Thursday, April 08, 2004

She Hates My Futon

Several years ago, I found an online short story, recommended by some writers on the Star Trek fanfiction newsgroup. She Hates My Futon wasn't finished yet, so I was hesitant to start it, not wanting to be left hanging. But I went ahead because the first chapter hooked me.

By the end of the twenty-third chapter, it was almost 5AM! I had kept telling myself, "Just one more." hoping to get to bed. But the story pulled me in with thoroughly believable and sympathetic characters, a realistic setting, and a narrative that just kept moving along in a what-happens-now way. Everything about this story felt real.

Sadly, the story was abandoned. I only mention it now because the author has announced he will be posting a new chapter "real soon now." I'm excited because I so want to find out how our hero will resolve his love triangle turned quadrangle. Will it be the hot, sexy college girl? Or the soul-mate single mom? Or the suddenly available coworker? Will his best friend save his marriage? And what's the deal with the mysterious and magical Girlfriend Express?

Here's a taste from the first chapter:
The issue was just brimming with ads for cheap futons and I couldn't resist turning its newsprint-scummy pages. Futon Paradise Ltd… Futons your girlfriend will hate… Really, really cheaply made Futons… Modern Futons…. Futons that sit so close to the floor that you feel like you're sleeping on the floor. As per tradition I was about to chuck it in the corner when I noticed a completely different kind of ad nestled between the ones for speed reading classes and the "Abs-master."

"Girlfriend-Express,' it read. "We'll find you Ms. Right."

They were offering to find me a girlfriend for $19.95. I wondered how they could even make such promises. Why does the Better Business Bureau let someone operate such a scam? Why would the Gutterfrump Times even accept their ad? I thoroughly scanned for the catch. I had no doubt that one was lurking somewhere.

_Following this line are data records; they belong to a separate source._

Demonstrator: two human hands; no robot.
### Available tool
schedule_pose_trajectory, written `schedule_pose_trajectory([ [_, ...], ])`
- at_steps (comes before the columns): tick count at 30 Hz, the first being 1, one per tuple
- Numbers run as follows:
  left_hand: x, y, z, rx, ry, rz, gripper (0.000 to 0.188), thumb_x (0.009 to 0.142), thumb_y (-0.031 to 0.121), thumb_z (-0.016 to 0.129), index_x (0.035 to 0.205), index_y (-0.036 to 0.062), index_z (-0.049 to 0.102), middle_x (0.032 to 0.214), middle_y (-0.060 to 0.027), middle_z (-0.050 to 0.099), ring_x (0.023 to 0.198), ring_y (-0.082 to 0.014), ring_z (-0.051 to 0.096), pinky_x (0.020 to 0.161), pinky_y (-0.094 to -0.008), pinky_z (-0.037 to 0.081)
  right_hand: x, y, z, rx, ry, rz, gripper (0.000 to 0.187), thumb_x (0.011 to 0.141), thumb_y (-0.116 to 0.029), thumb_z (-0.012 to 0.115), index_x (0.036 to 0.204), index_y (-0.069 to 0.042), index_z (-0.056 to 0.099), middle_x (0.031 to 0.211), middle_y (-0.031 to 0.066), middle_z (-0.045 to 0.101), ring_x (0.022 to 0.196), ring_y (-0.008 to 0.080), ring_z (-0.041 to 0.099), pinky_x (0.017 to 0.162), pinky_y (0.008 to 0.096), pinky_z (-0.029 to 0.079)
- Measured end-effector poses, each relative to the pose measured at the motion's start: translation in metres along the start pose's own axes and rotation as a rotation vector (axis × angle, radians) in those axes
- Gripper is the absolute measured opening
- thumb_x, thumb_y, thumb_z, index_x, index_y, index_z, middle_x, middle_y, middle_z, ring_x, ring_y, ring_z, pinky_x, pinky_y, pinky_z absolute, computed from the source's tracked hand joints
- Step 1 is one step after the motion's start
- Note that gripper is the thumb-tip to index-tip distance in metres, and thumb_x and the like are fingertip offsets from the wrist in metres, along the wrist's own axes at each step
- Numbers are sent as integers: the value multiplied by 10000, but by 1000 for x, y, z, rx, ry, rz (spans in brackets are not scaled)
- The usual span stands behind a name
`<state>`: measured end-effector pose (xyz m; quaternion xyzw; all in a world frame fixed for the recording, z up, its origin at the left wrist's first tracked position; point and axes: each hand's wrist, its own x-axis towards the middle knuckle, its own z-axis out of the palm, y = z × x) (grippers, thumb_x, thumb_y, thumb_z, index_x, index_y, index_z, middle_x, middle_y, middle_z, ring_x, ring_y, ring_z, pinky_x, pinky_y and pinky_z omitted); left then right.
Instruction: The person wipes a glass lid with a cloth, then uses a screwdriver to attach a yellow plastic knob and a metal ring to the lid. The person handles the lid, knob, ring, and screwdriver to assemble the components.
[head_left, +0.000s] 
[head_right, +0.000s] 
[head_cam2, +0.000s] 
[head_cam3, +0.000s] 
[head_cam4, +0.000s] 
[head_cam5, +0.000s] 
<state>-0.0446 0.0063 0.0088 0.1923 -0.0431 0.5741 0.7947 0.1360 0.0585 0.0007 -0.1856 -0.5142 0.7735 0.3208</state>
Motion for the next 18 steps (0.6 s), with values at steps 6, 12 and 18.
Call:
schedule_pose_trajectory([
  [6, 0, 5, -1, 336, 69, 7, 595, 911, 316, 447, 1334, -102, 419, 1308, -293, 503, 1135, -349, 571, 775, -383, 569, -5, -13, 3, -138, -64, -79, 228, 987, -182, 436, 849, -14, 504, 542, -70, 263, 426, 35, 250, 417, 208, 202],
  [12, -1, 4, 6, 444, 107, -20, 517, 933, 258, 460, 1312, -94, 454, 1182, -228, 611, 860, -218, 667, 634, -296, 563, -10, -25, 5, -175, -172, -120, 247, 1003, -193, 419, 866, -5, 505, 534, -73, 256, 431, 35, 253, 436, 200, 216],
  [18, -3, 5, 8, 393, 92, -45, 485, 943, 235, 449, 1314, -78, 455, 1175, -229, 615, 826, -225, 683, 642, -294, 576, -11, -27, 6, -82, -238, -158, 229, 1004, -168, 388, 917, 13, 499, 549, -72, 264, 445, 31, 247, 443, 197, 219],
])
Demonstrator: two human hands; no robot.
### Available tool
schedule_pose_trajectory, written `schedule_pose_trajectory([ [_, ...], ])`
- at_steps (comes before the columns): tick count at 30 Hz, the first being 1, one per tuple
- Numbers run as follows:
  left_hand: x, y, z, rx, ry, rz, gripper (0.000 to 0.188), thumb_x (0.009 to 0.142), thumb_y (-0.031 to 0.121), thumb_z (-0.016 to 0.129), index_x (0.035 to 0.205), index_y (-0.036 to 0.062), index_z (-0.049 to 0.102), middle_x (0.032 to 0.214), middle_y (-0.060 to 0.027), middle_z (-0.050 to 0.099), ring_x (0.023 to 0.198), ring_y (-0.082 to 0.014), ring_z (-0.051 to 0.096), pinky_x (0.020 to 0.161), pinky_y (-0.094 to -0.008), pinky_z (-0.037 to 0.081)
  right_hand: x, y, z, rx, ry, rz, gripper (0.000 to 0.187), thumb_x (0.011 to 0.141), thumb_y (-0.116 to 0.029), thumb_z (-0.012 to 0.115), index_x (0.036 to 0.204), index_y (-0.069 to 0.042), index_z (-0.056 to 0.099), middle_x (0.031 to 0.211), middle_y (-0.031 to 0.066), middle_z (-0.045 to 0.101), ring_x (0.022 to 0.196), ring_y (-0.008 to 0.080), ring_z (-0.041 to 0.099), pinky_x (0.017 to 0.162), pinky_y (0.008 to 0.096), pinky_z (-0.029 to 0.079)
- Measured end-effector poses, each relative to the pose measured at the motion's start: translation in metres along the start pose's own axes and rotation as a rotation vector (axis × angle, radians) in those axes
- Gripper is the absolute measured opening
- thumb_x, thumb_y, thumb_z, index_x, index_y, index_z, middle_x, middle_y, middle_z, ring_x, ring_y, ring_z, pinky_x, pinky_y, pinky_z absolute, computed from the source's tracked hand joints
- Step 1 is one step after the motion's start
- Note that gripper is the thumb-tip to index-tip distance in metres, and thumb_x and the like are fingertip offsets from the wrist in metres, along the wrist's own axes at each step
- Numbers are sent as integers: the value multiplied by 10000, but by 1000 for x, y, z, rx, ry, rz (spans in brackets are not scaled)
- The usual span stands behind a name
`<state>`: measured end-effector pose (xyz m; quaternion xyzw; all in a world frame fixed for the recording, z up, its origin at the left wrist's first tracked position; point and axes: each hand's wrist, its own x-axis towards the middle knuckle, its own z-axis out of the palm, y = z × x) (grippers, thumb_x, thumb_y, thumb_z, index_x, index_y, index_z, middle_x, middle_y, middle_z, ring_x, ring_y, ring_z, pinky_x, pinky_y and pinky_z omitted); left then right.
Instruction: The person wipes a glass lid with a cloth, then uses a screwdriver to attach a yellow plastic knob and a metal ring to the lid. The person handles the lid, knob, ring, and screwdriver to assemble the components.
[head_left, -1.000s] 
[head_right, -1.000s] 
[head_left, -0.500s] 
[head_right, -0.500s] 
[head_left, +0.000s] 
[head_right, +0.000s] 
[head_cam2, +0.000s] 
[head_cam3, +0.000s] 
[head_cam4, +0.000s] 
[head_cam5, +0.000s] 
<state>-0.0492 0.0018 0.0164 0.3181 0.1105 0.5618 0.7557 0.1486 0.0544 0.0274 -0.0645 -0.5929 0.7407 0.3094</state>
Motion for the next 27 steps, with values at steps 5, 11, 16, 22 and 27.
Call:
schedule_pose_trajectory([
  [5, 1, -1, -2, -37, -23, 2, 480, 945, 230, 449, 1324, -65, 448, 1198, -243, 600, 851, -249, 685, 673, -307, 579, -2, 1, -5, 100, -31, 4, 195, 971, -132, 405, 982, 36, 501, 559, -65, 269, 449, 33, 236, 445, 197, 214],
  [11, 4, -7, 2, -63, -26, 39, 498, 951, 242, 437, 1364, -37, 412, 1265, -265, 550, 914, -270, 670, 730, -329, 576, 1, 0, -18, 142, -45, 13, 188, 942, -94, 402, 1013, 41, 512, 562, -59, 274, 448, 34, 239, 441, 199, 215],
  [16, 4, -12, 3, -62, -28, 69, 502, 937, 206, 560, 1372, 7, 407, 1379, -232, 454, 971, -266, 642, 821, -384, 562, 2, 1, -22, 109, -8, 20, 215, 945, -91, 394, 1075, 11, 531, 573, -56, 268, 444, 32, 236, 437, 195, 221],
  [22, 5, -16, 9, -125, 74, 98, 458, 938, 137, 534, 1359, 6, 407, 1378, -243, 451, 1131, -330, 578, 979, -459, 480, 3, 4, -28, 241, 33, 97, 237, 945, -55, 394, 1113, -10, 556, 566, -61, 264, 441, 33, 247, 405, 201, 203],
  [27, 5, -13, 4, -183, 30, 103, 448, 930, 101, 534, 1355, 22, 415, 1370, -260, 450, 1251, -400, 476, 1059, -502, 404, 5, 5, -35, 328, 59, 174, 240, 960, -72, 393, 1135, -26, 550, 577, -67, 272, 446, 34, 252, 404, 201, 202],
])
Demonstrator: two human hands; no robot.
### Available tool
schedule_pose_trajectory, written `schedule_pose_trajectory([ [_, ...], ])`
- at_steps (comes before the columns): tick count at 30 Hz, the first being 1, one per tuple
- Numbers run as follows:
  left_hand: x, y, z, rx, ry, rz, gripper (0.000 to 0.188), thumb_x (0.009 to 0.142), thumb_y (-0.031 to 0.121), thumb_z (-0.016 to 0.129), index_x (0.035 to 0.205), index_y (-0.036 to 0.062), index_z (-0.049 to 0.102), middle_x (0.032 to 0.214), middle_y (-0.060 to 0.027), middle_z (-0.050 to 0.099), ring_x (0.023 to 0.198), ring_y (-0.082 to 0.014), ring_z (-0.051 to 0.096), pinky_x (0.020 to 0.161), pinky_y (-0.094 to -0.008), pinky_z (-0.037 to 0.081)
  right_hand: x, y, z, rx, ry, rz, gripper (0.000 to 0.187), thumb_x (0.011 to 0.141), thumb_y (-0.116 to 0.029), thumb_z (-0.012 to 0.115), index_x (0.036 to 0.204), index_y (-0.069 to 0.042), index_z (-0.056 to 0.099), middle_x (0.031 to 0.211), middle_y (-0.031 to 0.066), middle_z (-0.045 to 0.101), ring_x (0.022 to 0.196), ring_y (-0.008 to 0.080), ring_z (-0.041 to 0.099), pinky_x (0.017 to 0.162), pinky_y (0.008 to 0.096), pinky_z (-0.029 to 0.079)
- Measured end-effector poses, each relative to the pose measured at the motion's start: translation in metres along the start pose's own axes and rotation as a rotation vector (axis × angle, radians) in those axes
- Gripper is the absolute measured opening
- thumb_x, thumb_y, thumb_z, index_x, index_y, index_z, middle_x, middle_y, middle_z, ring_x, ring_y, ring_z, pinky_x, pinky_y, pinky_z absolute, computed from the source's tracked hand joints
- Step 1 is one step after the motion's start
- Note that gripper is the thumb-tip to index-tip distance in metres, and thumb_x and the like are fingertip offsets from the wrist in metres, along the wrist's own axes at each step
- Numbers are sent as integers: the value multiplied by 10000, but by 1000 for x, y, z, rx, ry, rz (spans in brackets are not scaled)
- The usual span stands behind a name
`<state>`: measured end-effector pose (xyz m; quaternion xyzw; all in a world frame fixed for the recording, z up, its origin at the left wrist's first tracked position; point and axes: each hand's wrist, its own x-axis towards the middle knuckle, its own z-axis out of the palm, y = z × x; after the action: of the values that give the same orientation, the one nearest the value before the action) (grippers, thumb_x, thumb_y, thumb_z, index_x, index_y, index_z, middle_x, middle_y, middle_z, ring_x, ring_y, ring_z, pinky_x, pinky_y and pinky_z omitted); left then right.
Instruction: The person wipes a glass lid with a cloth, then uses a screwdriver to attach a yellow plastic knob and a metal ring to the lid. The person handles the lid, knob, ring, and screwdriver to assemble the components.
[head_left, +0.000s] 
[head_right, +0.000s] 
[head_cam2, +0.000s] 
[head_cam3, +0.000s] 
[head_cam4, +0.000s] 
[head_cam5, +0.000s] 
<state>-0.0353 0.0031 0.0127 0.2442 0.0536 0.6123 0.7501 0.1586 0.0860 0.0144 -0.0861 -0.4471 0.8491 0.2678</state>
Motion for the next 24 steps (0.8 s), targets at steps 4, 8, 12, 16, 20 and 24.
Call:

The phone number was a local call. Not a 1-800 number. Not a 1-900 number. Nothing that said $5.95 per minute - just one price. I noted that it even had the same first three digits as my own number.

I made the call.

"Girlfriend Express, can I help you?"

"Yeah, I saw your ad and wanted to find out more."
I hate to hook you on an incomplete story, but it's just that good. I'm not sure if the author can recapture the old mood that made his writing work, if he'll see it through, or even if he's got an ending in mind, but I'm pretty sure you will also find yourself reading "just one more chapter."